> PROMPT: Could the listing below be returned exactly, with its pictures left out?

-- PROVIDED MATERIAL follows --

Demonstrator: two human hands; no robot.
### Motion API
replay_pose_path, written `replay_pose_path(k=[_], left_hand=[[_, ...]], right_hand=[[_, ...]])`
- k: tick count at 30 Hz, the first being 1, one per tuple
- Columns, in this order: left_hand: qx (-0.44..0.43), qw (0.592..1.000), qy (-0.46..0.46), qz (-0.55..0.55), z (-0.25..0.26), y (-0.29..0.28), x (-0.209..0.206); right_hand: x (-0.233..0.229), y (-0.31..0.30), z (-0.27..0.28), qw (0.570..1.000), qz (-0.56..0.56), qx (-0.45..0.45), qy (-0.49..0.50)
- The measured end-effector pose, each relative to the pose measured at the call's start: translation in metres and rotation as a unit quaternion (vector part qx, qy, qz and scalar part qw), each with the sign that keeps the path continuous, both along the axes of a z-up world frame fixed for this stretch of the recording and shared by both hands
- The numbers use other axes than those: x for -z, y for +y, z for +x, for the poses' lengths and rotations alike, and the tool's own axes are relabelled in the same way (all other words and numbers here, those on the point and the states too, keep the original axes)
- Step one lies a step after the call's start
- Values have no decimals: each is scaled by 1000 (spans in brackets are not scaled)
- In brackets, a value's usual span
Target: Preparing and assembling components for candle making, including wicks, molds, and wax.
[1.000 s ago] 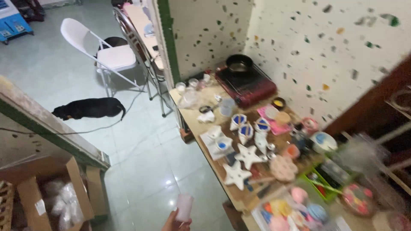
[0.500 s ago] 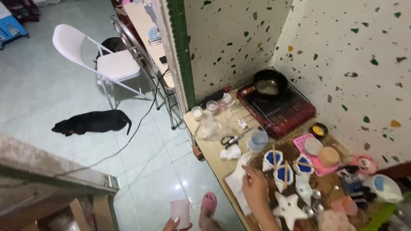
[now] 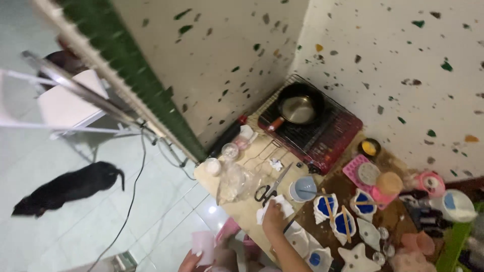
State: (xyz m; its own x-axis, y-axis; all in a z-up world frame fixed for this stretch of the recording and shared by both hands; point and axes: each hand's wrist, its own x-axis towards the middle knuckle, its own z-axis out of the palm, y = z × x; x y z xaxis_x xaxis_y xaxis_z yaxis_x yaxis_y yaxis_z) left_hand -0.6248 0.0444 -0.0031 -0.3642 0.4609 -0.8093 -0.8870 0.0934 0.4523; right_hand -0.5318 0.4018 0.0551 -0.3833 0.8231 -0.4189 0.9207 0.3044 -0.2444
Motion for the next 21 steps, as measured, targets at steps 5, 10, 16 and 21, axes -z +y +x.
replay_pose_path(k=[5,10,16,21], left_hand=[[130,988,-44,77,-68,105,-58],[245,953,-9,178,-95,204,-133],[351,881,202,247,-95,270,-168],[434,796,366,208,-89,301,-234]], right_hand=[[35,-32,-14,995,-33,-17,91],[85,-37,-23,994,6,28,106],[147,-44,-2,947,-12,45,318],[-105,-36,21,861,-82,297,406]])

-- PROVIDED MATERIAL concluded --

> SOLVED PROBLEM:
Demonstrator: two human hands; no robot.
### Motion API
replay_pose_path, written `replay_pose_path(k=[_], left_hand=[[_, ...]], right_hand=[[_, ...]])`
- k: tick count at 30 Hz, the first being 1, one per tuple
- Columns, in this order: left_hand: qx (-0.44..0.43), qw (0.592..1.000), qy (-0.46..0.46), qz (-0.55..0.55), z (-0.25..0.26), y (-0.29..0.28), x (-0.209..0.206); right_hand: x (-0.233..0.229), y (-0.31..0.30), z (-0.27..0.28), qw (0.570..1.000), qz (-0.56..0.56), qx (-0.45..0.45), qy (-0.49..0.50)
- The measured end-effector pose, each relative to the pose measured at the call's start: translation in metres and rotation as a unit quaternion (vector part qx, qy, qz and scalar part qw), each with the sign that keeps the path continuous, both along the axes of a z-up world frame fixed for this stretch of the recording and shared by both hands
- The numbers use other axes than those: x for -z, y for +y, z for +x, for the poses' lengths and rotations alike, and the tool's own axes are relabelled in the same way (all other words and numbers here, those on the point and the states too, keep the original axes)
- Step one lies a step after the call's start
- Values have no decimals: each is scaled by 1000 (spans in brackets are not scaled)
- In brackets, a value's usual span
Target: Preparing and assembling components for candle making, including wicks, molds, and wax.
[1.000 s ago] 
[0.500 s ago] 
[now] 
State: (xyz m; its own x-axis, y-axis; all in a z-up world frame fixed for this stretch of the recording and shared by both hands; point and axes: each hand's wrist, its own x-axis towards the middle knuckle, its own z-axis out of the palm, y = z × x; x y z xaxis_x xaxis_y xaxis_z yaxis_x yaxis_y yaxis_z) left_hand -0.6248 0.0444 -0.0031 -0.3642 0.4609 -0.8093 -0.8870 0.0934 0.4523; right_hand -0.5318 0.4018 0.0551 -0.3833 0.8231 -0.4189 0.9207 0.3044 -0.2444
Motion for the next 21 steps, as measured, targets at steps 5, 10, 16 and 21, axes -z +y +x.
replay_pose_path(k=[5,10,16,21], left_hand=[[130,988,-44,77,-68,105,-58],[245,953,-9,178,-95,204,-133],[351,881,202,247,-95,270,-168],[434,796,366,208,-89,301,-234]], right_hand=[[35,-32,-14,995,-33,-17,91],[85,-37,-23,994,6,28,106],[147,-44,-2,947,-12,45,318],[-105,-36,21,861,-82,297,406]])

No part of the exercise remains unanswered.